Franchisors should take steps to ensure their franchisees are complying with all legal and contractual requirements, says national accounting and advisory firm RSM Australia.
Franchises are currently under the spotlight following breaches by high-profile brands. Often, when franchisees fail to comply, it’s to save money but, while this may save pennies in the short term, the potential reputational damage is not worth it.
“It’s far more important to maintain your reputation by paying workers appropriately, for example,” RSM Australia National Head of Business Advisor Andrew Graham said.
“Since franchisors have internal compliance requirements as well as regular business requirements, it’s even more important to keep a close eye on all operations to make sure they measure up.”

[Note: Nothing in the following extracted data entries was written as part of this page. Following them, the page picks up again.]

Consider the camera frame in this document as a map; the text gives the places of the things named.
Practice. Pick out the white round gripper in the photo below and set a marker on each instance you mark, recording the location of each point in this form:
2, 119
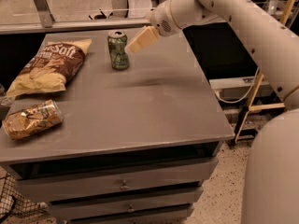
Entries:
161, 19

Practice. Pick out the green soda can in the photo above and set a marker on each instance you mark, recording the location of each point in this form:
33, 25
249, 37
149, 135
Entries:
117, 41

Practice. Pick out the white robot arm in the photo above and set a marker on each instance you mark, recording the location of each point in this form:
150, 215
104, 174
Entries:
271, 191

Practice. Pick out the crushed gold soda can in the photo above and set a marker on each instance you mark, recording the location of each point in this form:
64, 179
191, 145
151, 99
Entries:
31, 120

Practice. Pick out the brown yellow chip bag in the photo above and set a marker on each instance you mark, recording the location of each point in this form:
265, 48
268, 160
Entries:
52, 67

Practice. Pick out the grey floor ledge box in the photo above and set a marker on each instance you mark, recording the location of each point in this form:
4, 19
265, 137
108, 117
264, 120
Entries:
235, 88

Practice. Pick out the grey drawer cabinet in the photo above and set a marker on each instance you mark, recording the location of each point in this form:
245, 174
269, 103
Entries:
161, 109

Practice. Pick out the middle grey drawer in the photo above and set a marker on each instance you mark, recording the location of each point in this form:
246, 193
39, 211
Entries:
127, 203

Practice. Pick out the grey drawer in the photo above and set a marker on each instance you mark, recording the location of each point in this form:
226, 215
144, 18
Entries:
127, 203
140, 217
69, 187

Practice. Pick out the bottom grey drawer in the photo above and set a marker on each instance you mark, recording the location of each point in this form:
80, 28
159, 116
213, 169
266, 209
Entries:
140, 217

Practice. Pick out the top grey drawer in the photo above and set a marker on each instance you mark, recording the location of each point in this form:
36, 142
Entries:
69, 187

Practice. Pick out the metal railing frame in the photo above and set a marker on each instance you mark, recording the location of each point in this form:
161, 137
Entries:
44, 16

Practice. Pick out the wire mesh basket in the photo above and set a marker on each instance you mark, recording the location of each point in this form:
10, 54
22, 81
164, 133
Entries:
12, 203

Franchisees are responsible for workplace health and safety, insurance, fair pay, and superannuation contributions. Failing to comply means the franchisee is breaking the law and the franchisor can, in some cases, be held responsible. There is no room for franchisee non-compliance since the actions of even one franchisee can affect the reputation and income of all other franchisees in the network.

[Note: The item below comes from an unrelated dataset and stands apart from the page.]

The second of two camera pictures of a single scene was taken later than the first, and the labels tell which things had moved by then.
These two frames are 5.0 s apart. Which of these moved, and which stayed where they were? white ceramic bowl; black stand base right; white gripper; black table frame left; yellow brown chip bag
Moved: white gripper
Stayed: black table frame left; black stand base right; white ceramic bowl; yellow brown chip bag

“Ensuring franchisees comply with legal requirements is important not just for the health and happiness of employees, but to protect the business and its profits,” Mr Graham said. “Therefore, franchisors should monitor their franchisees closely to make sure they’re always compliant.”
If franchisees fail to comply either with the franchise agreement or with external requirements, the franchisor can terminate the agreement.
“Ensuring compliance starts with the franchise agreement,” Mr Graham said. “All expectations, requirements and potential penalties for non-compliance should be laid out clearly so the franchisee understands the responsibilities.
“Once the agreement is in place, it’s important to communicate regularly with franchisees to ensure they are using all systems and processes correctly to maintain compliance. A conversation is a good starting point and should be followed up with a formal audit. If there are any discrepancies, both the franchisor and the franchisee should know what policies to follow to either report the issue or rectify it.”
Part of diligent monitoring is staying on top of any legislative changes and communicating those to the franchisee so there are no excuses for errors. Franchisors should also implement stringent accounting procedures and audits.
“That way, if the worst does happen and a franchisee becomes non-compliant, the franchisor can discover the problem sooner and, ideally, rectify it straight away,” Mr Graham said.